Él se encogió de hombros y respondió:
—A ti. ¿Te molesta?
—Me gusta. Hace que me sienta como si supiera qué estoy haciendo.
—Cocinas bien.
—No lo suficiente como para salvar mi vida.
—Bueno, mientras salves la mía…
Al volver al rancho aquella tarde a ella le había preocupado que la realidad pudiera irrumpir de pronto en sus vidas. Pero, extrañamente, no había ocurrido así. Se sentía como arropada por una calma inviolable. Mientras él iba a echar un vistazo a los caballos, ella hizo lo propio con el contestador, sin encontrar ningún mensaje inquietante. El más importante era de Robert, que había telefoneado para dar el número y hora de llegada del vuelo de Grace a Great Falls para el día siguiente. Con Wendy Auerbach todo había ido «correcto», decía Robert, y de hecho Grace estaba tan contenta con su pierna nueva que había pensado apuntarse al maratón.

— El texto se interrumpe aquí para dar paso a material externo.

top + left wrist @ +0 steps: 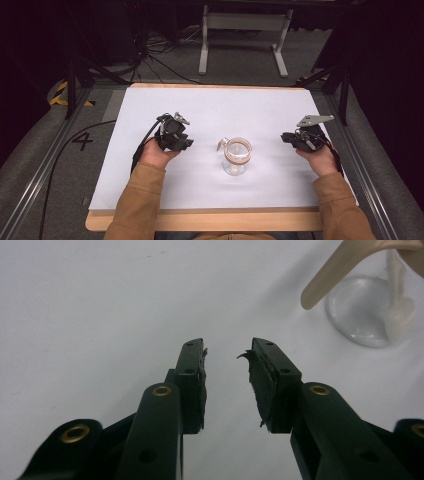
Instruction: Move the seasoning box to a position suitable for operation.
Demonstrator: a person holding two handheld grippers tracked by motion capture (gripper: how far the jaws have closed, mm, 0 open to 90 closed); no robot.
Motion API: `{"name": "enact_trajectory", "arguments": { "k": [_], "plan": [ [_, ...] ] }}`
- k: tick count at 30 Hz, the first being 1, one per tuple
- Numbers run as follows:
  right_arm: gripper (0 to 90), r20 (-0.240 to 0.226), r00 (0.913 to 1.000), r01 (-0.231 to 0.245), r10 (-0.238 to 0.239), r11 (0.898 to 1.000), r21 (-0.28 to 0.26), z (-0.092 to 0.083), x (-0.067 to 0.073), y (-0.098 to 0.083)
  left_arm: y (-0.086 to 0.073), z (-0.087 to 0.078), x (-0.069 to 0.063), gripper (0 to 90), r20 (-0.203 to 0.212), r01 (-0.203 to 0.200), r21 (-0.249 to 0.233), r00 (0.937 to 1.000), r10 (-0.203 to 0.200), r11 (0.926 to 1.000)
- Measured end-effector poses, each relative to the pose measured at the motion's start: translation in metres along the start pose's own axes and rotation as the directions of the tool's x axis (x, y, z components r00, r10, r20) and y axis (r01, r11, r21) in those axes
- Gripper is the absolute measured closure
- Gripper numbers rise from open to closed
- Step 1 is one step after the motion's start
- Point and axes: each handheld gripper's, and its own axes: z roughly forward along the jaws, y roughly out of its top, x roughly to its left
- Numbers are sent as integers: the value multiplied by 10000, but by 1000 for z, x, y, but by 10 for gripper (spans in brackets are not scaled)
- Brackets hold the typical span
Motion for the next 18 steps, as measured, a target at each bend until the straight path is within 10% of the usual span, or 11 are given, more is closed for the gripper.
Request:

La calma de Annie no se alteró ni siquiera cuando habló con ellos dos por teléfono. El mensaje que les había dejado el martes, informándoles de que iba a pasar un par de días en la cabaña que los Brooker tenían en la montaña, no parecía haber levantado la menor sospecha. Desde que estaban casados Annie pasaba de vez en cuando unos días sola en alguna parte y Robert, que debió de considerarlo como parte del proceso de aclarar ideas tras la pérdida de su empleo, se limitó a preguntar cómo le había ido, a lo que ella se limitó a contestar que muy bien. Salvo por omisión, Annie ni siquiera tuvo que mentir.
—Me preocupa esa vuelta a la naturaleza, el aire libre y todo eso en que andas metida —bromeó él.
—¿Por qué?
—Bueno, no tardarás en decir que quieres irte a vivir al campo y yo tendré que especializarme en pleitos de ganaderos o algo así.
Cuando colgaron Annie se preguntó por qué el sonido de la voz de Robert o de la de Grace no la habían zambullido en el mar de culpa que ella estaba segura que le aguardaba. Era como si esa parte susceptible de su carácter hubiera quedado en suspenso, con el ojo puesto en el reloj y consciente de que aún le quedaban unas pocas horas, fugaces, con Tom.